There are some common responses when I debrief this activity, but I also hear something new every time.
I teach an entire workshop about improv (slides). And just for fun, you can see some hilarious improv anti-patterns in this clip.
4. It’s going to be okay
- Working with a partner, share something you are worried about. It can be something big or something small.
- The partner says, as authentically as possible “It’s going to be okay.
- The first person acknowledges that yes, it is.
- Then switch roles and repeat the exercise.
- As a group, talk about what happened.
This simple exercise uncovers a lot of complex individual stuff. My objective is to just give people a chance to play with the notion of “it’s going to be okay” which is maybe not that comfortable for everyone. But worry takes you away from the present moment, into the future when some unwanted consequence may occur. And I hope that by playing with it, and seeing how it does or doesn’t work for the individual, people may have some power to try this themselves.
When I’ve led a group through this exercise, some people made it a silly activity (“I’m worried about vampires”), others felt that the response wasn’t sufficient to mollify the concerns they had just given voice to and reported feeling worse, others felt that just expressing the worry gave them some relief, others felt like the exchange was calming. I have been challenged by being asked “Well, what if it’s not going to be okay, like what if it’s cancer?” Of course, the process of coming to grips with death does indeed include acceptance. Oliver Sacks wrote a terrific and touching essay about his own impending death from cancer.
5. Designer is Present
- People get into pairs and move so that they are sitting directly across from each other. Their knees shouldn’t be touching but they should be close.
- Without staring, each pair looks quietly at each other for 60 seconds.
- Without debriefing or discussing, everyone stands up and moves around for a moment to “shake it off” and then sits down to resume for an additional 60 seconds.
- As a group, debrief the experience.
This activity comes from the performance artist Marina Abramovic’s The Artist is Present, a show at MoMA where as part of a retrospective of her career she performed a new piece where she sat silently facing individual museum-goers, all day, day after day, for several months.

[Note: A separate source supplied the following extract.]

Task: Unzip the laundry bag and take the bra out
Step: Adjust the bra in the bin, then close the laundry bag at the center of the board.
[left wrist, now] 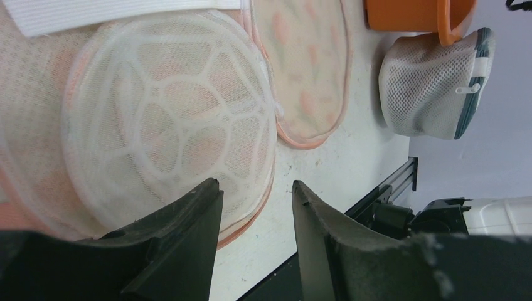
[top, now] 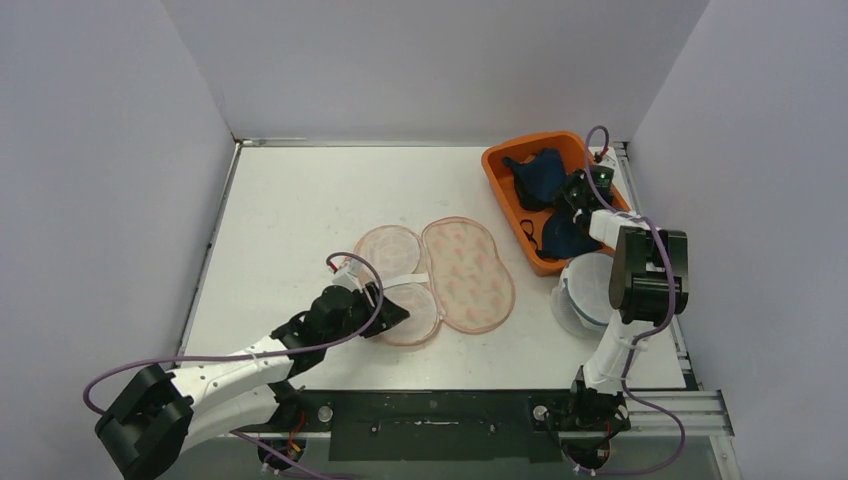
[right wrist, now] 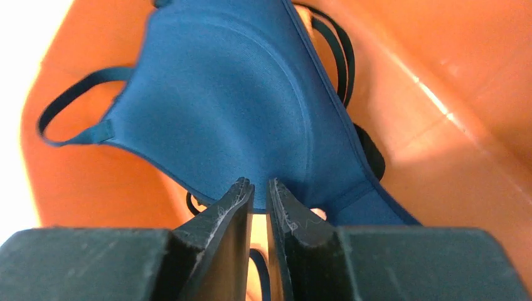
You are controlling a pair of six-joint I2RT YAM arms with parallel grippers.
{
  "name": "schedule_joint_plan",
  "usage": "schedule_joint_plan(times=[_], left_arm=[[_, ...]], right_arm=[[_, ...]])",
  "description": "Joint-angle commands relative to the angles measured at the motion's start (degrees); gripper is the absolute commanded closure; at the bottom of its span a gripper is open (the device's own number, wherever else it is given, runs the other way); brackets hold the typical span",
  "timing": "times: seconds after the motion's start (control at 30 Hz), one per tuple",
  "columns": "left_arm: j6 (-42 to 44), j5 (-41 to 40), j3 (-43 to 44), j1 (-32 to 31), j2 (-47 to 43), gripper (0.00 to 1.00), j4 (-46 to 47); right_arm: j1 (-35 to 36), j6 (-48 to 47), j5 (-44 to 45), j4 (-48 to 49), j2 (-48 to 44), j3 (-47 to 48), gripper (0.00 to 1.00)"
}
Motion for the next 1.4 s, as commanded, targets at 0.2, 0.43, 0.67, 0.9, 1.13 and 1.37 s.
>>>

An excellent documentary about the show is reviewed here.
I have since learned that you can find versions of this exercise in dance and in couples therapy.
You can also read more about presence in an article I co-wrote about noticing. For more on this workshop, watch the video and check out the slides.
6. Reframing Bad ideas
- Each person is given two sticky notes.
- On the first sticky note, write or draw the worst idea for a product or service. Something that is dangerous, immoral, bad for business. I often give the example of “candy for breakfast.”
- Pass the sticky note to someone else. It doesn’t have to be a direct swap, as long as everyone has someone else’s bad idea.
- On the second sticky note, design the circumstances whereby the bad idea you’ve received becomes a good idea. I’ll offer the scenario where colony collapse disorder has disrupted the food supply enough that children aren’t getting enough sugar through regular sources and breakfast candy is the result.
- Have people share the idea they were given and the way they successfully reframed it.
I stole this exercise from Mathew Lincez. I use it in combination with “It’s going to be okay” to illustrate our capacity for reframing and as part of a workshop on creativity called the Power of Bad Ideas (article, slides, video).